The study was led by Victor Boucher, a professor in the University of Montreal’s linguistics and translation department. Boucher said in a press release that he and his team knew repeating aloud was good for memory; however, they did not know if repetition was beneficial in the context of communication. The results of the study found that repeating aloud “is greater in terms of information recall.”

Boucher and his team asked 44 French-speaking students to read a series of lexemes, defined as “a word such as it is found in a dictionary.” Students wore headphones that emitted white noise in order to eliminate auditory feedback; basically, they couldn’t hear their own voices. There were four different experiments involving lexemes — repeating in their head, repeating silently while moving their lips, repeating aloud while looking at the screen, and repeating aloud while addressing someone else — before students were given a distraction task. It was after the distraction task that students were asked to pick out the lexemes they repeated from a list that also included lexemes they did not repeat.

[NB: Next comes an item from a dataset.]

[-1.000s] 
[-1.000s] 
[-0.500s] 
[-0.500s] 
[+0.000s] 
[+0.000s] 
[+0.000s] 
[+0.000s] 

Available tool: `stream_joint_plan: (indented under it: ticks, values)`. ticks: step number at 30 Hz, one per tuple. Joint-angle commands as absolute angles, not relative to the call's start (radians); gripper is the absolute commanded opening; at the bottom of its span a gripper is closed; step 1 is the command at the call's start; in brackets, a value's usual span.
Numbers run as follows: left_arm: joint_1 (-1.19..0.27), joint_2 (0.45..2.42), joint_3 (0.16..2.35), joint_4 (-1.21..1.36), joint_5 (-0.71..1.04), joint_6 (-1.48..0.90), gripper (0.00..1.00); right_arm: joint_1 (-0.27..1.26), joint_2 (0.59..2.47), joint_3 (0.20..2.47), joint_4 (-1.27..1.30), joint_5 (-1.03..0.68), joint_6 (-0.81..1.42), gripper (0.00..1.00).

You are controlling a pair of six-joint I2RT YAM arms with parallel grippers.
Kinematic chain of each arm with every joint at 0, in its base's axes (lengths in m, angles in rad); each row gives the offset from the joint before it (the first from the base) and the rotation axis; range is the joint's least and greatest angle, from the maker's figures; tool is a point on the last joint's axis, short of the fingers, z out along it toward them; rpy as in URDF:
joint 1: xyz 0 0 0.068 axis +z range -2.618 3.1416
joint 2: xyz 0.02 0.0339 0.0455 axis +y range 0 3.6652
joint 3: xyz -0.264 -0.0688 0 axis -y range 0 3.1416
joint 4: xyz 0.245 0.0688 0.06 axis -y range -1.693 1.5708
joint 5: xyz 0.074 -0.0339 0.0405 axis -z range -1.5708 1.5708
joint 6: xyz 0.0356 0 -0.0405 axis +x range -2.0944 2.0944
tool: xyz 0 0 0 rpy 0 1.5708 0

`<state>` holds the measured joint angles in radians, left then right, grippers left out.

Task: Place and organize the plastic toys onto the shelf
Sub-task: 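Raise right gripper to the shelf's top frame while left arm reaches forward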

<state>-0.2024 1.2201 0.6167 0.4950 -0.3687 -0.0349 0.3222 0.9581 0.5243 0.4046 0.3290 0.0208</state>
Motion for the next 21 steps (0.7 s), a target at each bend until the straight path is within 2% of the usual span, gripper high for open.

The results revealed that students had greater memory recall when addressing another person, even though they weren’t getting any auditory feedback. That last part is a big deal because when when we articulate sounds, we create a sensory and motor reference in our brain, Boucher explained. We move our mouth and feel our vocal chords vibrate, and “producing one or more sensory aspects allows for more efficient recall of the verbal element.”

“The simple fact of articulating without making a sound creates a sensorimotor link that increases our ability to remember, but if it is related to the functionality of speech, we remember even more,” Boucher added.

He continued: “But the added effect of talking to someone shows that in addition to the sensorimotor aspects related to verbal expression, the brain refers to the multisensory information associated with the communication episode,” Boucher explained. “The result is that the information is better retained in memory.”